» **TASK DETAILS**
Your response should contain exactly the lines running from the one with "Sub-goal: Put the" to the end of the data below, both included, and no pictures.

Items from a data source
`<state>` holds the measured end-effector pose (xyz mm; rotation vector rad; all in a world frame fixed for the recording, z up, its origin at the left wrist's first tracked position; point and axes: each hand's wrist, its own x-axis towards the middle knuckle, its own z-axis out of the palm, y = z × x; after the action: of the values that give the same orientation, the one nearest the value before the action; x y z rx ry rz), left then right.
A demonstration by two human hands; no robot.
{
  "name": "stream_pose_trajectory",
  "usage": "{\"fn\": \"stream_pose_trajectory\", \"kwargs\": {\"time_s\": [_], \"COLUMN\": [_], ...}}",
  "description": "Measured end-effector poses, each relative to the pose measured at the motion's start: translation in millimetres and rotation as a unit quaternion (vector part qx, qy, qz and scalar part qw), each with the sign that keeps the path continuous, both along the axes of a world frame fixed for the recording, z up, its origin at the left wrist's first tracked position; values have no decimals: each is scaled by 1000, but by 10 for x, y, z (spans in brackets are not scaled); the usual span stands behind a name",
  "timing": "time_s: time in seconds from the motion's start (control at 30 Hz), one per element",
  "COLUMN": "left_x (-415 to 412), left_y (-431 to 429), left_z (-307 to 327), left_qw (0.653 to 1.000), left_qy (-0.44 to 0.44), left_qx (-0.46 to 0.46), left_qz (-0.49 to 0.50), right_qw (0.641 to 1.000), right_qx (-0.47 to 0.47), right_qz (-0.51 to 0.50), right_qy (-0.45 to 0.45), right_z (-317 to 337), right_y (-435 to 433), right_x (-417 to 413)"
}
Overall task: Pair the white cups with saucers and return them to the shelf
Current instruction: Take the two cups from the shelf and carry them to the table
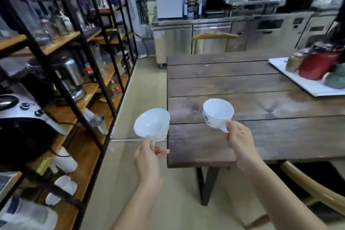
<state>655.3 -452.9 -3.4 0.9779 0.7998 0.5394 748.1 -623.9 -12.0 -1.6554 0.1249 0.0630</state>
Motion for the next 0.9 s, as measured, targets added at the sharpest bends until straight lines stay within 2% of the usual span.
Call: {"fn": "stream_pose_trajectory", "kwargs": {"time_s": [0.27, 0.43, 0.7, 0.9], "left_x": [1226, 1839, 2304, 2496], "left_y": [-101, -91, -125, -156], "left_z": [-372, -575, -890, -1086], "left_qw": [997, 994, 985, 982], "left_qy": [31, 73, 136, 155], "left_qx": [-5, 14, 14, -12], "left_qz": [-67, -83, -108, -104], "right_qw": [997, 993, 987, 986], "right_qx": [-23, -36, -75, -50], "right_qz": [-69, -66, -55, -35], "right_qy": [39, 91, 132, 157], "right_z": [-398, -684, -966, -1098], "right_y": [-62, 35, 100, 67], "right_x": [970, 1461, 1981, 2203]}}
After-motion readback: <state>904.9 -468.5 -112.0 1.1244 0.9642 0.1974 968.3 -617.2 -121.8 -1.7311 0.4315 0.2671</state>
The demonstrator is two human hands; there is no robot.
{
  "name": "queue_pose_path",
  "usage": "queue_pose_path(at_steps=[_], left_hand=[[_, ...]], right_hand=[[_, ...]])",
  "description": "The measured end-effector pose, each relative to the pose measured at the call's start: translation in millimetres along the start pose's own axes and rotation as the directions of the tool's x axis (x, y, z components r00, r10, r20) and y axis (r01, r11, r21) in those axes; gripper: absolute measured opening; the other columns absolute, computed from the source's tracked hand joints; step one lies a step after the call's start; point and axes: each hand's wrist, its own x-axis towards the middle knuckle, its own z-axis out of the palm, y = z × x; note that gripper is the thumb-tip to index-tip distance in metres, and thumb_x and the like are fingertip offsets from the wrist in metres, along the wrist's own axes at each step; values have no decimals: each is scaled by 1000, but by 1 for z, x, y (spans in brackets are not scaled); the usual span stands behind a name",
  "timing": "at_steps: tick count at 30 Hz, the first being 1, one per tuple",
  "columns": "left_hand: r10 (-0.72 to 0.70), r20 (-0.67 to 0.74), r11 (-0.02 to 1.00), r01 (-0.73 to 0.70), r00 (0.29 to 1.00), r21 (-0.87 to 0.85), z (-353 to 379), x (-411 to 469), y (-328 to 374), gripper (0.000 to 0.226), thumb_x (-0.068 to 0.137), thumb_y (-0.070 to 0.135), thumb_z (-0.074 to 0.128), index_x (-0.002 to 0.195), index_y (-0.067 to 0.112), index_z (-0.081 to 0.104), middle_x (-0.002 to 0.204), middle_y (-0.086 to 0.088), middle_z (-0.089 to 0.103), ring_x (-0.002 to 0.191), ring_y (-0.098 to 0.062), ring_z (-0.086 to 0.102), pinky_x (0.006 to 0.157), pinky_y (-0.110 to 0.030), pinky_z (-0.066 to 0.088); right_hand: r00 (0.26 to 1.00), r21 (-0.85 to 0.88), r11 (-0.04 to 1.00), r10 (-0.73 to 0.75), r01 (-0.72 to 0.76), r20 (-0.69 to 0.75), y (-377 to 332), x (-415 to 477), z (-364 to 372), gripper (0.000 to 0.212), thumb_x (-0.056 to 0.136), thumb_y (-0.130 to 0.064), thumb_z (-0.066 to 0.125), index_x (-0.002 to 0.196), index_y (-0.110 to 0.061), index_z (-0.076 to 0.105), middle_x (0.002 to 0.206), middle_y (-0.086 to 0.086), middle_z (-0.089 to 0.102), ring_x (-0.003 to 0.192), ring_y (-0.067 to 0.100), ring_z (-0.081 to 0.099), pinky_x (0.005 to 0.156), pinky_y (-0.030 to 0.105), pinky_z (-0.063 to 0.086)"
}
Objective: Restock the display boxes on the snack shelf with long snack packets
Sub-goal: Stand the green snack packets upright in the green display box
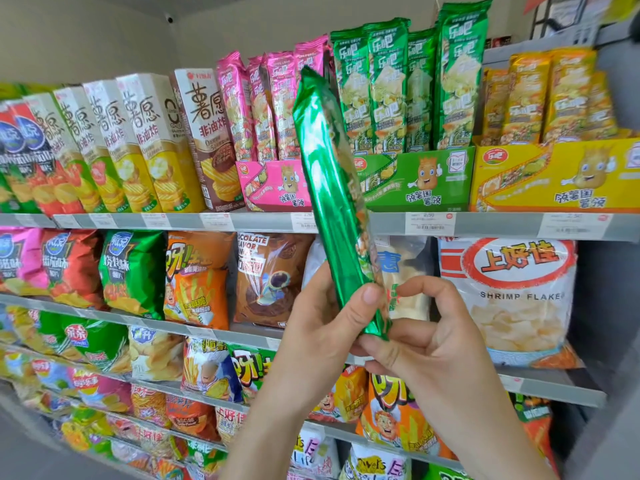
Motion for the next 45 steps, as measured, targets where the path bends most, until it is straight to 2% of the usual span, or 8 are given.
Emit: queue_pose_path(at_steps=[12,16,20,25,34,38,42,45], left_hand=[[-108,76,994,107,991,24,-4,-13,-10,37,94,42,59,115,12,63,100,-19,65,94,-21,61,81,-29,51],[-136,23,987,133,990,88,-4,-25,-16,34,96,48,40,111,45,70,88,24,71,82,10,64,68,-4,44],[-229,22,937,214,973,278,-8,-42,-34,59,71,64,25,128,50,30,110,47,40,93,46,27,78,10,27],[-313,64,940,318,948,-124,2,-34,-31,32,96,53,49,127,49,57,121,8,68,98,-16,66,84,-36,52],[-394,103,875,407,913,-260,11,-21,-42,65,82,27,62,144,22,45,129,-20,62,120,-34,58,107,-49,40],[-210,-28,977,211,977,42,16,-2,-27,63,62,76,63,121,56,59,130,23,60,123,5,52,101,-18,43],[38,46,974,-47,998,223,20,24,-1,34,85,52,62,118,50,59,111,14,70,102,-4,65,89,-37,55],[118,67,952,-132,991,277,20,43,11,48,85,40,67,120,66,45,90,18,67,84,-2,64,75,-25,55]], right_hand=[[967,-594,777,-254,208,7,5,-3,-5,54,61,-50,78,98,-42,39,48,-11,54,41,5,46,44,14,36],[981,-428,887,-115,173,156,-2,5,-24,54,58,-57,80,100,-33,55,76,-12,58,64,2,52,56,13,41],[991,14,992,-129,128,48,-9,24,-35,49,65,-57,80,107,-36,65,108,-4,73,99,11,69,81,26,57],[959,42,962,-266,271,-94,-19,43,-38,64,80,-47,72,136,-39,45,111,1,74,106,17,68,94,45,52],[934,-62,934,-355,353,-28,-42,57,-30,36,89,-42,65,123,-30,62,90,-13,71,90,3,67,84,26,50],[896,-92,899,-436,429,-86,-44,55,-28,25,84,-31,65,109,-29,58,92,-11,74,85,2,70,73,12,50],[823,-215,825,-554,522,-125,-52,60,-28,13,87,-32,66,90,-22,58,85,-2,73,77,5,68,69,12,48],[772,-390,749,-621,535,-134,-60,67,-33,16,89,-34,67,80,-25,56,76,-9,69,71,5,66,63,12,46]])
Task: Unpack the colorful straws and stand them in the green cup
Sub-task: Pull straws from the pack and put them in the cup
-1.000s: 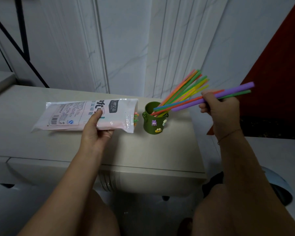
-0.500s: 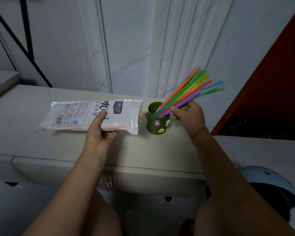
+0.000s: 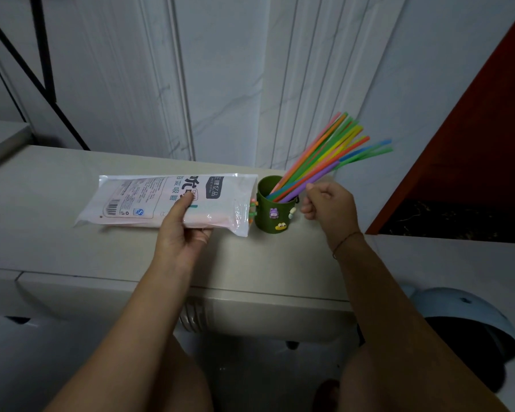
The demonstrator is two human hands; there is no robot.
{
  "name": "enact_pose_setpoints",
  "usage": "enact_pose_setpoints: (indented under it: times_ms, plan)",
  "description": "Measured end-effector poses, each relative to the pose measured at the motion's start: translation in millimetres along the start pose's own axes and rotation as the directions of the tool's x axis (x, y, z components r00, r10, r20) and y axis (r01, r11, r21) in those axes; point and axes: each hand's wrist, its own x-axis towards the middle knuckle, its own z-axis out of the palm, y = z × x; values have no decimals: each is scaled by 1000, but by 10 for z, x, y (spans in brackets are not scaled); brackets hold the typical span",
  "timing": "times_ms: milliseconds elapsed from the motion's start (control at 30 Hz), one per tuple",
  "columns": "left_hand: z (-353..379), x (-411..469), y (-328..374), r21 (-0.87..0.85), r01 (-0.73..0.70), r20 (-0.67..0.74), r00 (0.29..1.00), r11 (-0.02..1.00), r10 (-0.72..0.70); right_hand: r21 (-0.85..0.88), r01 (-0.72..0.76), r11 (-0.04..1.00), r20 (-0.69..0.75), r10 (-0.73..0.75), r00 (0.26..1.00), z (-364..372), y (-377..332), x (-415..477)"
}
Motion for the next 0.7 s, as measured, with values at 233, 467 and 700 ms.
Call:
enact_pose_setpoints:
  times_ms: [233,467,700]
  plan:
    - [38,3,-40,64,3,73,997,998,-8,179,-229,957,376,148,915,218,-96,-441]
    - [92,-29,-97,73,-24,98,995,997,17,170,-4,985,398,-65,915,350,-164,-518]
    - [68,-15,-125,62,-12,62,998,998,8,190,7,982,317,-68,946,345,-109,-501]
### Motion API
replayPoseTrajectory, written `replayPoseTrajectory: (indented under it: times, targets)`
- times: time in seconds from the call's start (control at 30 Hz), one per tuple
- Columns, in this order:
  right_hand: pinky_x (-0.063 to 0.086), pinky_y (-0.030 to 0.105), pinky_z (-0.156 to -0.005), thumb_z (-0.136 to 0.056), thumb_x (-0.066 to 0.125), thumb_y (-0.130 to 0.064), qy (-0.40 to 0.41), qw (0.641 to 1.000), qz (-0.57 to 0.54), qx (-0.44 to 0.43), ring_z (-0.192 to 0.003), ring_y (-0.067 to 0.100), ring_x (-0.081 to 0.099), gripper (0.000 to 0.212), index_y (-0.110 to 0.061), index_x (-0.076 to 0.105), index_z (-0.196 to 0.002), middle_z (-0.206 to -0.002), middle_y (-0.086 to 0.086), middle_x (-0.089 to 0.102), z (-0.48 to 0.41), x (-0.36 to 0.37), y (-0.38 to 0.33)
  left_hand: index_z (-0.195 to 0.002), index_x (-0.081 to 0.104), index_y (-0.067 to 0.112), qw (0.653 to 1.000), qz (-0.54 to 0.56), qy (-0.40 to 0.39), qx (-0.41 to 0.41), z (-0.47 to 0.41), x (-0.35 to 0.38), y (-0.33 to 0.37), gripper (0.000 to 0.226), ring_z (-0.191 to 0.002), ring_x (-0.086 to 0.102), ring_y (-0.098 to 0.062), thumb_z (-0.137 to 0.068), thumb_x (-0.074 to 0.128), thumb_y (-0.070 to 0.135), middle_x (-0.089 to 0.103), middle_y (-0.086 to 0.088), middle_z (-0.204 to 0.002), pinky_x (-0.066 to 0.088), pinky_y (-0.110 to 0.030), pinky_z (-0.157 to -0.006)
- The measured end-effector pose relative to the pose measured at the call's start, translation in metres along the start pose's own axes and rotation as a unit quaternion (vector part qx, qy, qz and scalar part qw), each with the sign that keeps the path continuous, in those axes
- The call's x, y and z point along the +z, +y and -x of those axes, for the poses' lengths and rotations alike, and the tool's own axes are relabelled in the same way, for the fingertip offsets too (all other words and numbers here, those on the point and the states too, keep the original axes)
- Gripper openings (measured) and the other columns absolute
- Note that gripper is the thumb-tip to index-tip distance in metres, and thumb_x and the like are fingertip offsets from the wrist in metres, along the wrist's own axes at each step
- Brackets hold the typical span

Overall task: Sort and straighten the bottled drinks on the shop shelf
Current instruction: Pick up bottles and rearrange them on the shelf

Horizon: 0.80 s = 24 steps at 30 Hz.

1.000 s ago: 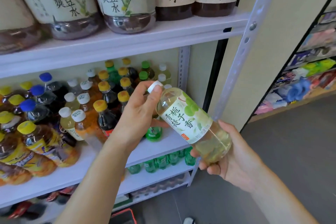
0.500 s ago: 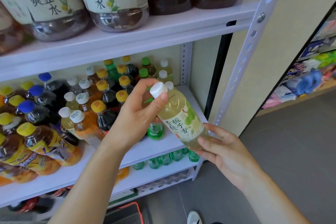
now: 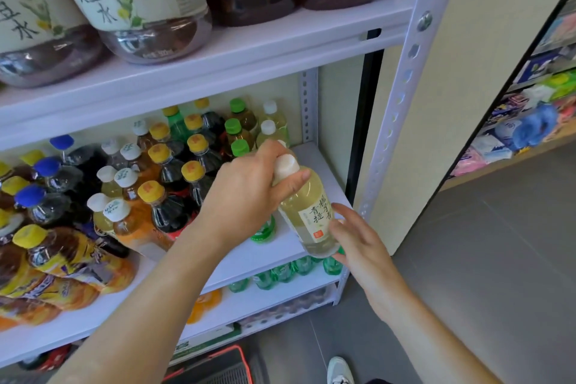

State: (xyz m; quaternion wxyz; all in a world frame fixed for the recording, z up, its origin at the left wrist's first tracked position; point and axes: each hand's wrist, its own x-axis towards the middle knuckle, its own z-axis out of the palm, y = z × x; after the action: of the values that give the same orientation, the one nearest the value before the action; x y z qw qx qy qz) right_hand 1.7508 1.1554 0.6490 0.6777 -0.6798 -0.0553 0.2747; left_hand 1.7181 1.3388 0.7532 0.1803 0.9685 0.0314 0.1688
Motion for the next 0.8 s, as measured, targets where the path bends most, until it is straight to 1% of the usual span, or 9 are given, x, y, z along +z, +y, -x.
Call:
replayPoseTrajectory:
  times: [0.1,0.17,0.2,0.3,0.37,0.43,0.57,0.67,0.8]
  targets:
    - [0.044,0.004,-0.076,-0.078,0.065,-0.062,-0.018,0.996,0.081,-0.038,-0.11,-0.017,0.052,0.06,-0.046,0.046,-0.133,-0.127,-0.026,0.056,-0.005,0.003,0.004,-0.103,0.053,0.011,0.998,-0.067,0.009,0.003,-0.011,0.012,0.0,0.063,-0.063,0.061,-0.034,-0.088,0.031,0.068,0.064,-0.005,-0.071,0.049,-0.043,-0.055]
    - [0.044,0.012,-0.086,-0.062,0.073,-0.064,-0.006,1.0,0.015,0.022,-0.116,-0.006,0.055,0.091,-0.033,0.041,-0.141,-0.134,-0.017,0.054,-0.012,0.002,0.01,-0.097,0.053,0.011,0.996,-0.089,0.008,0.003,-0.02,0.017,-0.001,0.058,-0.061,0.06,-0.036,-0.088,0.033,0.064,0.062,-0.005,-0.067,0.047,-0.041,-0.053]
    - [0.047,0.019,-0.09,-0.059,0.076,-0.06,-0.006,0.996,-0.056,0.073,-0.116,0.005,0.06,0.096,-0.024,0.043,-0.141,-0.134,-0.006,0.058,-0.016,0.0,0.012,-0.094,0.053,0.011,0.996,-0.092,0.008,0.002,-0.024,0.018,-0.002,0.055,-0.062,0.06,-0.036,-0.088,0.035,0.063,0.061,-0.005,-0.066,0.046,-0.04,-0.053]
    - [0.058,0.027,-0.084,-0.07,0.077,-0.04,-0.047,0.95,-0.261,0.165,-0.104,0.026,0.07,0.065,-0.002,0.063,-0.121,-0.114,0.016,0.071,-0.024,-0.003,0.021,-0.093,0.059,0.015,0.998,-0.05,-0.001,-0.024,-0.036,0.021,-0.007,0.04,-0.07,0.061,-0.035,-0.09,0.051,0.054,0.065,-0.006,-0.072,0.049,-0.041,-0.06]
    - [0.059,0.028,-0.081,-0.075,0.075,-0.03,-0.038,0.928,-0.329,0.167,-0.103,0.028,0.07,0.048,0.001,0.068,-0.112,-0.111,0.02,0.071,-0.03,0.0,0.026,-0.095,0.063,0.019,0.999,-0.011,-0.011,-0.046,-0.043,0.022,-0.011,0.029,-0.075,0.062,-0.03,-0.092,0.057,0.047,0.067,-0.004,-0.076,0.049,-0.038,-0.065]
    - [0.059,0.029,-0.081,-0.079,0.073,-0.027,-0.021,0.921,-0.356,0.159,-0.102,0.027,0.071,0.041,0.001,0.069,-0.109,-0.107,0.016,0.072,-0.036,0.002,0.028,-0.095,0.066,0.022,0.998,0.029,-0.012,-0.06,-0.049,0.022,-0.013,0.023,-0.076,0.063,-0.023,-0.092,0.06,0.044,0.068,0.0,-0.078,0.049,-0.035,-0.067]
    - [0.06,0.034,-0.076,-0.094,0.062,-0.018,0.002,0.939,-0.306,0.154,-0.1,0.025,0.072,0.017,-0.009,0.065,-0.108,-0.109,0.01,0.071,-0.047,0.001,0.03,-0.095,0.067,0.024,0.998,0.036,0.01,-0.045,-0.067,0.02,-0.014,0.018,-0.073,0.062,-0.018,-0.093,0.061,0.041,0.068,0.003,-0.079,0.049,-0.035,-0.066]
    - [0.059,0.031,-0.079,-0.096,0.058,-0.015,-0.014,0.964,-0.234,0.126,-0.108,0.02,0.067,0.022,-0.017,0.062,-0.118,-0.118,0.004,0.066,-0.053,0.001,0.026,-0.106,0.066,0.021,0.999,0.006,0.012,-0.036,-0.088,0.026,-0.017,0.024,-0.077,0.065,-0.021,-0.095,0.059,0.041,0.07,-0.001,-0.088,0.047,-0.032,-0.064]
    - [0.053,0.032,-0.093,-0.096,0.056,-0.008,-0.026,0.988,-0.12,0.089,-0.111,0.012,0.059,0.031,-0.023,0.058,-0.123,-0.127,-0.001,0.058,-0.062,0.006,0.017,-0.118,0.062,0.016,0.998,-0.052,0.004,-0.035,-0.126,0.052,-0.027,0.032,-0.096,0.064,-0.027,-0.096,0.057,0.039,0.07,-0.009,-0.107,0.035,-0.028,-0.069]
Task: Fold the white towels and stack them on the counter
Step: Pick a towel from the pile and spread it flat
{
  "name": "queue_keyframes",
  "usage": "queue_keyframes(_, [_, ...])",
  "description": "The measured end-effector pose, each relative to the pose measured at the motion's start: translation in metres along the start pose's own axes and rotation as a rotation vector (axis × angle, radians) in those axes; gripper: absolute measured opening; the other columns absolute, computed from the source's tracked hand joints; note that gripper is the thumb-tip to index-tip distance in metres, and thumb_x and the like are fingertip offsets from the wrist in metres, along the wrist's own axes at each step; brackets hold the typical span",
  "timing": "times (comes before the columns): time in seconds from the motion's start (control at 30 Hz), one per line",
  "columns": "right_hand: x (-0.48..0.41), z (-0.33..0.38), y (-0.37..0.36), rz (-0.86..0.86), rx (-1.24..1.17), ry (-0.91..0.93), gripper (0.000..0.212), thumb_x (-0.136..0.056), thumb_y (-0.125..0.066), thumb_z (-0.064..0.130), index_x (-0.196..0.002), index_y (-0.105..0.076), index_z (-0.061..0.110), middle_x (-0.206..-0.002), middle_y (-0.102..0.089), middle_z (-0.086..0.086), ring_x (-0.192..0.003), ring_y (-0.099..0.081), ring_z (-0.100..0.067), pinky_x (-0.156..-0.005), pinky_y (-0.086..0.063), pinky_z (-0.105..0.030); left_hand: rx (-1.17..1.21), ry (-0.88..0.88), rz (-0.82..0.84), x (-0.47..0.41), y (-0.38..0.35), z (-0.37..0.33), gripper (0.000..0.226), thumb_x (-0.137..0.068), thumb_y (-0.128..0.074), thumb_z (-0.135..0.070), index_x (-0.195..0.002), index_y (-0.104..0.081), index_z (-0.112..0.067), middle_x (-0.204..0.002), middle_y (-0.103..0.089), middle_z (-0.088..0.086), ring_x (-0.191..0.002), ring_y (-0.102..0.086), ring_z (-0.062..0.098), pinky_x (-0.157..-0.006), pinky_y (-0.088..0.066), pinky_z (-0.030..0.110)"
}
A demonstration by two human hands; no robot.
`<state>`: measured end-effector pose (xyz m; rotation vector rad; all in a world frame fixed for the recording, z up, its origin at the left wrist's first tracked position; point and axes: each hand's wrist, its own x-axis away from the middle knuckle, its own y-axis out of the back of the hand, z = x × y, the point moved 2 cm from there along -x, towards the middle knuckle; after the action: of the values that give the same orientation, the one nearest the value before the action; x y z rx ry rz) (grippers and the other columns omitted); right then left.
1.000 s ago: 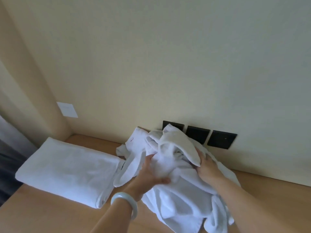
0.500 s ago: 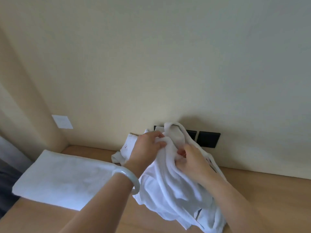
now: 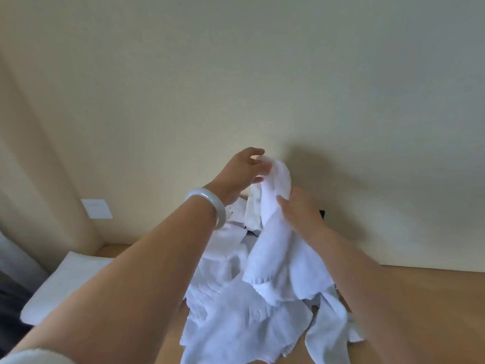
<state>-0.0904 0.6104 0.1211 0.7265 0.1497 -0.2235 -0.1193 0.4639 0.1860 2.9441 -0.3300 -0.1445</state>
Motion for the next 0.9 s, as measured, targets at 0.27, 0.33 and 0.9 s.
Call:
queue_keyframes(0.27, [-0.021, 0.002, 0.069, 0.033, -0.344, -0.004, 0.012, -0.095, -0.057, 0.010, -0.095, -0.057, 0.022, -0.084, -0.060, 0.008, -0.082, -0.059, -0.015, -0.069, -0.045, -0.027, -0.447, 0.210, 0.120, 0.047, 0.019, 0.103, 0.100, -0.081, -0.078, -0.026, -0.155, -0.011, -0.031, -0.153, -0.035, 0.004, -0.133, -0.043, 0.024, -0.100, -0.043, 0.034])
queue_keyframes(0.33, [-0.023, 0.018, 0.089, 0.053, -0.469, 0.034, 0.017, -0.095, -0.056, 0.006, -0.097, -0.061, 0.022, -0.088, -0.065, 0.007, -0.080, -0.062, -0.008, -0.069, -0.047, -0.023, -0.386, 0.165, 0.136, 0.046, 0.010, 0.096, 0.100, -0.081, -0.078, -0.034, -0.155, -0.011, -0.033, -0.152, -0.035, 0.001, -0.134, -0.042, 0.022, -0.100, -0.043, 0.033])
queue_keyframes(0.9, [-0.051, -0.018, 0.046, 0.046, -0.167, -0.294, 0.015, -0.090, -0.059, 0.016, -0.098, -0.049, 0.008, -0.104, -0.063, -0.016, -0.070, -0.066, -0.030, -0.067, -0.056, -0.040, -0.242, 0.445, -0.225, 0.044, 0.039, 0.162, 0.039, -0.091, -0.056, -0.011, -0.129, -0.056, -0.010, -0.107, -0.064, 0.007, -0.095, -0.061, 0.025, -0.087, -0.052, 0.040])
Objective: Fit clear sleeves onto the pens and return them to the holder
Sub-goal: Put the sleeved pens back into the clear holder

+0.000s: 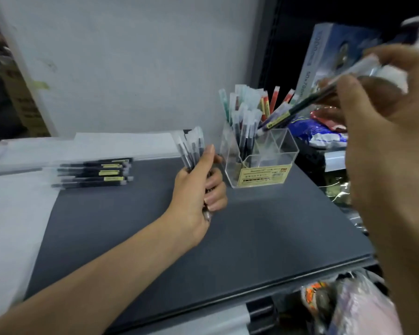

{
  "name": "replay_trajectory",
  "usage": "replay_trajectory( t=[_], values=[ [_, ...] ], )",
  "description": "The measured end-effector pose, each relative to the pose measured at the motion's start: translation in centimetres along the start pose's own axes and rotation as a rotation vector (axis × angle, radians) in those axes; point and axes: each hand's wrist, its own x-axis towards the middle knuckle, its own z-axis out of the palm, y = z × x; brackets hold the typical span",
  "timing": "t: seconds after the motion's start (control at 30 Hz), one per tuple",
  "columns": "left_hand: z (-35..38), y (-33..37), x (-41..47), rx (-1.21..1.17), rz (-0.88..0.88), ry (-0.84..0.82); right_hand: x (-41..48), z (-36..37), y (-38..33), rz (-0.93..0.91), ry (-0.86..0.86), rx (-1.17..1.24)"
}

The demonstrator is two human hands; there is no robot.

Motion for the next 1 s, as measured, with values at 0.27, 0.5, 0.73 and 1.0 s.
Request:
replay_trajectory(
  t=[0.27, 0.5, 0.73, 1.0],
  values=[
    [0.1, -0.5, -0.2, 0.17, 0.027, -0.16, 0.0, 2.4, 0.9, -0.135, -0.122, -0.128],
    [0.1, -0.5, -0.2, 0.123, -0.015, -0.222, -1.2, 3.4, 4.1, -0.034, -0.173, -0.154],
    [0.5, -0.8, -0.2, 0.237, 0.06, -0.134, -2.2, 5.0, 6.1, 0.03, -0.215, -0.25],
    [0.5, -1.1, -0.5, 0.309, 0.134, -0.113, -1.9, 5.2, 5.7, 0.009, -0.236, -0.329]
  ],
)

» **ANSWER SECTION**
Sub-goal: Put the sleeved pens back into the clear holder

+0.000s: 

{
  "name": "replay_trajectory",
  "usage": "replay_trajectory( t=[_], values=[ [_, ...] ], )",
  "description": "The measured end-effector pose, each relative to the pose measured at the motion's start: translation in centimetres along the start pose's own axes and rotation as a rotation vector (axis × angle, radians) in those axes; point and axes: each hand's wrist, its own x-axis towards the middle knuckle, its own z-axis out of the palm, y = z × x; brackets hold the typical span",
  "timing": "t: seconds after the motion's start (control at 30 Hz), one per tuple",
  "columns": "left_hand: z (-35..38), y (-33..37), x (-41..47), rx (-1.21..1.17), rz (-0.88..0.88), ry (-0.84..0.82); right_hand: x (-41..48), z (-36..37), y (-38..33), rz (-0.93..0.91), ry (-0.86..0.86), rx (-1.17..1.24)"
}

The demonstrator is two human hands; there is no robot.

Motion for the next 1 s, as measured, with values at 0.27, 0.5, 0.73 and 1.0 s.
Request:
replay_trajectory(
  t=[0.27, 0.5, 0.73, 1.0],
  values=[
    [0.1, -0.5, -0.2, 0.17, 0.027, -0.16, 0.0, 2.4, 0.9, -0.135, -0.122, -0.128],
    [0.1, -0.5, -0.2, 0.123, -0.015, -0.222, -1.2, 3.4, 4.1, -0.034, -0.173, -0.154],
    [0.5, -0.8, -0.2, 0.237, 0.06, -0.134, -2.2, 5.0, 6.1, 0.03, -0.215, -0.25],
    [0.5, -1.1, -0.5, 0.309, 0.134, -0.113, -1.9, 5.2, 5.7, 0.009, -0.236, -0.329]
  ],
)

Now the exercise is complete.